• _Assignment_
Only one part of the listing is needed: the lines from the one with "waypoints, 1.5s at" through the last line, copied exactly and free of pictures.
-- Source material follows --
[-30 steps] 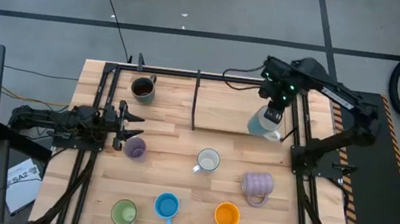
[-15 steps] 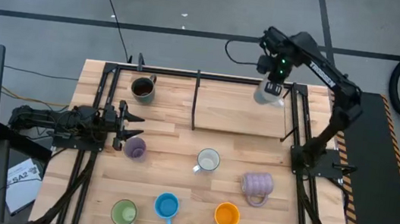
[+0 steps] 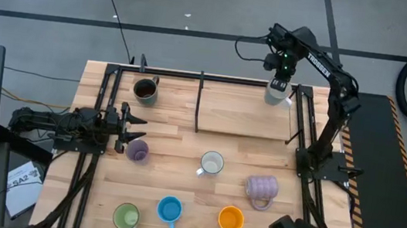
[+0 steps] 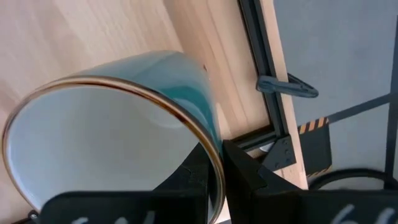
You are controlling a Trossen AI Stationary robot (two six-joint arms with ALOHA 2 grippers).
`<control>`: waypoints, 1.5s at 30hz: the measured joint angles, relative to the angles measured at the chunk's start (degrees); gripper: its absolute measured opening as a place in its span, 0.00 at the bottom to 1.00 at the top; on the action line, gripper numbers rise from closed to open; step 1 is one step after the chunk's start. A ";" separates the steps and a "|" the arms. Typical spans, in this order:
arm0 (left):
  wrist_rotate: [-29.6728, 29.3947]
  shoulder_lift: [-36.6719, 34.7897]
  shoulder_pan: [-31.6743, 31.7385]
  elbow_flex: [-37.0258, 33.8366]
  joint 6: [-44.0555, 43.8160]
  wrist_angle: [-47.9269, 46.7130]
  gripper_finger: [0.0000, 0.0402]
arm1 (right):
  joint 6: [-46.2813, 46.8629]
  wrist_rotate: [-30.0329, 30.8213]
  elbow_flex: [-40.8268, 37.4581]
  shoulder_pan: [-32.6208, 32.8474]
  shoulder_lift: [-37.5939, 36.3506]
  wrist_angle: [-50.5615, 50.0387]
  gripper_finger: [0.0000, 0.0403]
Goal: Place coffee mugs
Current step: Put the light blue mug on the shelf
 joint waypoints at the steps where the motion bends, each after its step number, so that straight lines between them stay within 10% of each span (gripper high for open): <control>1: -0.01 0.01 -0.02 -0.01 0.00 0.00 0.51 | -0.02 0.00 0.00 -0.47 0.04 0.00 0.08; 45: -0.02 -0.01 0.00 0.00 0.05 0.00 0.51 | -0.37 0.37 -9.70 -6.22 0.00 3.54 0.10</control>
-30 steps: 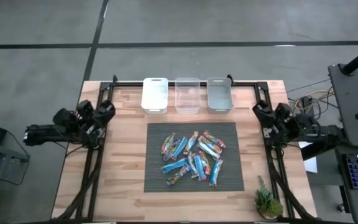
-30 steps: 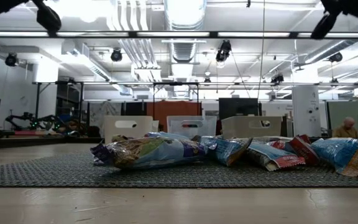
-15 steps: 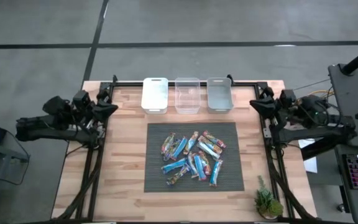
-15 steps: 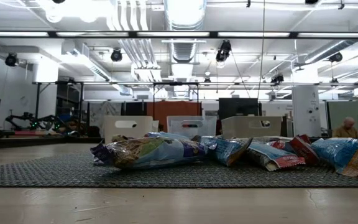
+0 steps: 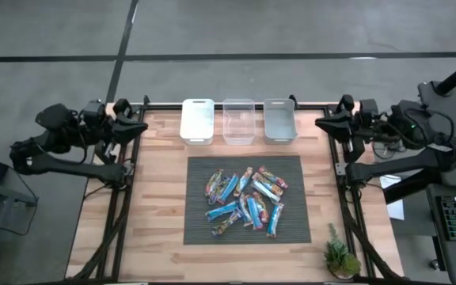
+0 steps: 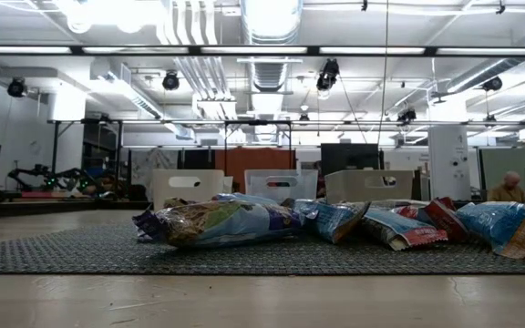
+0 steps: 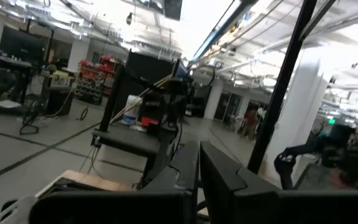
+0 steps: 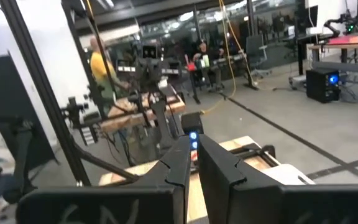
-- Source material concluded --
• _Your solution_
`<control>`: waypoints, 1.5s at 30hz: the measured joint angles, relative to the angles measured at the chunk's start (degrees); gripper: its absolute measured opening as a place in its span, 0.00 at the bottom to 1.00 at the top; on the action line, gripper numbers rise from closed to open; step 1 is one step after the chunk's start. A ";" separates the steps and a "|" the arms. Typical spans, in this order:
arm0 (left):
  wrist_rotate: [-29.6728, 29.3947]
  shoulder_lift: [-36.6719, 34.7897]
  shoulder_pan: [-31.6743, 31.7385]
  elbow_flex: [-37.0258, 33.8366]
  joint 6: [-44.0555, 43.8160]
  wrist_angle: [-47.9269, 46.7130]
  gripper_finger: [0.0000, 0.0402]
arm1 (right):
  joint 6: [-46.2813, 46.8629]
  wrist_rotate: [-30.0329, 30.8213]
  elbow_flex: [-40.8268, 37.4581]
  shoulder_pan: [-32.6208, 32.8474]
  shoulder_lift: [-37.5939, 36.3506]
  wrist_angle: [-50.5615, 50.0387]
  gripper_finger: [0.0000, 0.0403]
Goal: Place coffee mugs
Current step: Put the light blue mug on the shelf
 joint waypoints at the steps where the motion bends, each after its step number, so that straight lines between them stay within 10% of each span (gripper high for open): <control>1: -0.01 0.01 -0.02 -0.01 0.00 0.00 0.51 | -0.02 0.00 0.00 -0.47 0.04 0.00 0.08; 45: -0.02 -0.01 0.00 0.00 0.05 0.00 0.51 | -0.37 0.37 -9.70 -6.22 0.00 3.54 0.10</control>
-30 steps: 
-30 steps: 
-15 steps: 
-15 steps: 
+0 steps: 
+0 steps: 
+0 steps: 
+0 steps: 

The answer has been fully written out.